Bayonne: The other golf club built on New Jersey brownfields for the Manhattan ultrarich. (Photo Cred: Wikimedia)

III. It Costs More

This is a terrible header, which does nothing to express the benefits of developing brownfields, but we moved it up because it’s the immediate counterargument to the “why wouldn’t we” question. The main reason why we look for virgin land, versus reforming used land, is because it’s considerably cheaper. This fact cannot be denied.

Brownfields require the obvious costs that come with building a golf course. Things then get considerably more expensive when you take into account the systems required to make something like a landfill safe to play on, such as the release of methane from the soil base, and all licensure required to operate a golf club on such property. That’s why Ferry Point became a decade-plus project, and how Donald Trump came to have his name on it. It’s why Liberty National had a staggering $250 million budget, more than 90% of which went to the Superfund clean-up.

But here’s the positive: If a project has this high of a budget to begin with, it’s less daunting to throw bigger budgets at bigger names to turn the property into a medalist. Considering the amount of charity work guys like Doak and Hanse (and in the past, Dye) are volunteering for, a quality public works project might not be unrealistic.

IV. Public Golf Becomes More Likely

We’ve still got beef with Liberty National, despite it living up to our premise thus far. It’s not so much that the course cost $250 million, or that it’s private, but rather that it’s both. That $250 million did not come out of the pocket of Paul Fireman, but rather out of the taxbase as a whole. Superfunds are a government program, and that’s how those things work. If a Superfund is used to restore the land on which clubs like Liberty and Bayonne rest, the public should have some right to it. We’re not saying brownfields are an ideal place to build a municipal golf course, because the costs of operation will probably be too high, and the tee times will probably end up on the high side as well. Inclusion of FirstTee and other groups will help the social factor, however.

The use of public funds also justifies leaving the courses under public control, via the cities that host them. One example is McCullough’s near Atlantic City, where players happily play around methane lamps for a quality round.

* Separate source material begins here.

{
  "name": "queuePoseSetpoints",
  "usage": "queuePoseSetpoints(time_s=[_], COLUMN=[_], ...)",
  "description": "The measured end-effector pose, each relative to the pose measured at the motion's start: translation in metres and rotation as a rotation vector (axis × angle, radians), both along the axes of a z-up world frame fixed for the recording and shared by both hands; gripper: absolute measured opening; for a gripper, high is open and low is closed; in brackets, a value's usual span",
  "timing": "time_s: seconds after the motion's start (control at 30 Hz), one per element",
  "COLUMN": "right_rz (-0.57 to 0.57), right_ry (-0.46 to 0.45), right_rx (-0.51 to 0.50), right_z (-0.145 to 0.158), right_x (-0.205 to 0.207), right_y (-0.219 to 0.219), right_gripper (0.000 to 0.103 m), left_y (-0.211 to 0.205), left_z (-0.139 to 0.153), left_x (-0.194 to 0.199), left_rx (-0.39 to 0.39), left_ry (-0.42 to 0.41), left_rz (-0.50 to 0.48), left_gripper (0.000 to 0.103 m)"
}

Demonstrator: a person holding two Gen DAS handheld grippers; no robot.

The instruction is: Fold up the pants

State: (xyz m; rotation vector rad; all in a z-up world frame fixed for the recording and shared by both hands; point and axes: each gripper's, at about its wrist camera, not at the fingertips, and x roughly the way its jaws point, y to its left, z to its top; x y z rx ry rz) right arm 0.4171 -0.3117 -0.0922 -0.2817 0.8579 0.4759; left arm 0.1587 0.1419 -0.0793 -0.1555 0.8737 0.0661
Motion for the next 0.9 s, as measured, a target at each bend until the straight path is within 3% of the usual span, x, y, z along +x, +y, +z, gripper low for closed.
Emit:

V. If You Liked It Then You Should Have Put a Green on It

We saved the best, and most obvious, for last. Golf-courses-versus-housing-developments is a major battleground elsewhere in the country, and will remain so. That’s not the case with brownfields and landfills, and is unlikely to be the case at former mining locations. Golf should take advantage.

And, realizing of course that humanity needs someplace to live, there are two significant reasons why golf is better than housing in these dark environmental times. For one, obviously grass and other vegetation perform photosynthesis much better than buildings, and certainly much better than industrial sludge.

Secondly, and less-discussed among Midwesterners such as ourselves, is the danger to flood plains that human construction causes, from housing to retail. Simply put, if there is a parking lot or any other concrete over the soil, it won’t take in water. This has led to flooding caused by hurricanes and other storms to encroach more aggressively inland across the past few decades. No one wants their golf course to serve as a flood buffer…but it does so much more effectively than a condominium complex.